▸ **Aim of the exercise**: Reproduce the full listing that follows, matching it exactly.

▸ **Data**:
————————

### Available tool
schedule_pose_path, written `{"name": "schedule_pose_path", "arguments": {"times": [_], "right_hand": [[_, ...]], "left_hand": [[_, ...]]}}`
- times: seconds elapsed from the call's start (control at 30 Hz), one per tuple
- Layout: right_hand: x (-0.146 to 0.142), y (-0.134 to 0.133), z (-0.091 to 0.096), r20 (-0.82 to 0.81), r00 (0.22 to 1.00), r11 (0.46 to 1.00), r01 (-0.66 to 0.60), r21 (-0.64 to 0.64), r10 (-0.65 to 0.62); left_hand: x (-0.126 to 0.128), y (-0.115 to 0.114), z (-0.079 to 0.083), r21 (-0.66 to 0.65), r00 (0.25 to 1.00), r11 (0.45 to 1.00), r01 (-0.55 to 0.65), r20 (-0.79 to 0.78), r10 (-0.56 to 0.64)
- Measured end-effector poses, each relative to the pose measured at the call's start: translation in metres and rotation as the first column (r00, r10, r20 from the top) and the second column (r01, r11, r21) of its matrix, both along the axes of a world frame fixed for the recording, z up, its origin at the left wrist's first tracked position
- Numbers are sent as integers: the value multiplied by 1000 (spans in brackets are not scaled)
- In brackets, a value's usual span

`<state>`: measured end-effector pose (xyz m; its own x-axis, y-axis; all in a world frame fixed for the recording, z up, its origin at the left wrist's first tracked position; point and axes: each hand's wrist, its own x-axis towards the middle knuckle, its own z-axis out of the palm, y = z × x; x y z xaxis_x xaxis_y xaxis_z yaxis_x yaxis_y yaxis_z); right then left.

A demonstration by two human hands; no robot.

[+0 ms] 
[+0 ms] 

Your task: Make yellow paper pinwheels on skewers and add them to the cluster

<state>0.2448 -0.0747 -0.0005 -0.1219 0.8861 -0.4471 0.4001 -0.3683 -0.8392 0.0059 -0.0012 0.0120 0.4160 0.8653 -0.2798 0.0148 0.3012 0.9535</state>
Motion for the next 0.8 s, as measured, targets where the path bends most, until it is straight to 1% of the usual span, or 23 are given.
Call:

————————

▸ **Result below**:
### Available tool
schedule_pose_path, written `{"name": "schedule_pose_path", "arguments": {"times": [_], "right_hand": [[_, ...]], "left_hand": [[_, ...]]}}`
- times: seconds elapsed from the call's start (control at 30 Hz), one per tuple
- Layout: right_hand: x (-0.146 to 0.142), y (-0.134 to 0.133), z (-0.091 to 0.096), r20 (-0.82 to 0.81), r00 (0.22 to 1.00), r11 (0.46 to 1.00), r01 (-0.66 to 0.60), r21 (-0.64 to 0.64), r10 (-0.65 to 0.62); left_hand: x (-0.126 to 0.128), y (-0.115 to 0.114), z (-0.079 to 0.083), r21 (-0.66 to 0.65), r00 (0.25 to 1.00), r11 (0.45 to 1.00), r01 (-0.55 to 0.65), r20 (-0.79 to 0.78), r10 (-0.56 to 0.64)
- Measured end-effector poses, each relative to the pose measured at the call's start: translation in metres and rotation as the first column (r00, r10, r20 from the top) and the second column (r01, r11, r21) of its matrix, both along the axes of a world frame fixed for the recording, z up, its origin at the left wrist's first tracked position
- Numbers are sent as integers: the value multiplied by 1000 (spans in brackets are not scaled)
- In brackets, a value's usual span

`<state>`: measured end-effector pose (xyz m; its own x-axis, y-axis; all in a world frame fixed for the recording, z up, its origin at the left wrist's first tracked position; point and axes: each hand's wrist, its own x-axis towards the middle knuckle, its own z-axis out of the palm, y = z × x; x y z xaxis_x xaxis_y xaxis_z yaxis_x yaxis_y yaxis_z); right then left.

A demonstration by two human hands; no robot.

[+0 ms] 
[+0 ms] 

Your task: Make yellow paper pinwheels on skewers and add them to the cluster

<state>0.2448 -0.0747 -0.0005 -0.1219 0.8861 -0.4471 0.4001 -0.3683 -0.8392 0.0059 -0.0012 0.0120 0.4160 0.8653 -0.2798 0.0148 0.3012 0.9535</state>
Motion for the next 0.8 s, as measured, targets where the path bends most, until it is straight to 1% of the usual span, or 23 are given.
Call:

This answer has been given in full.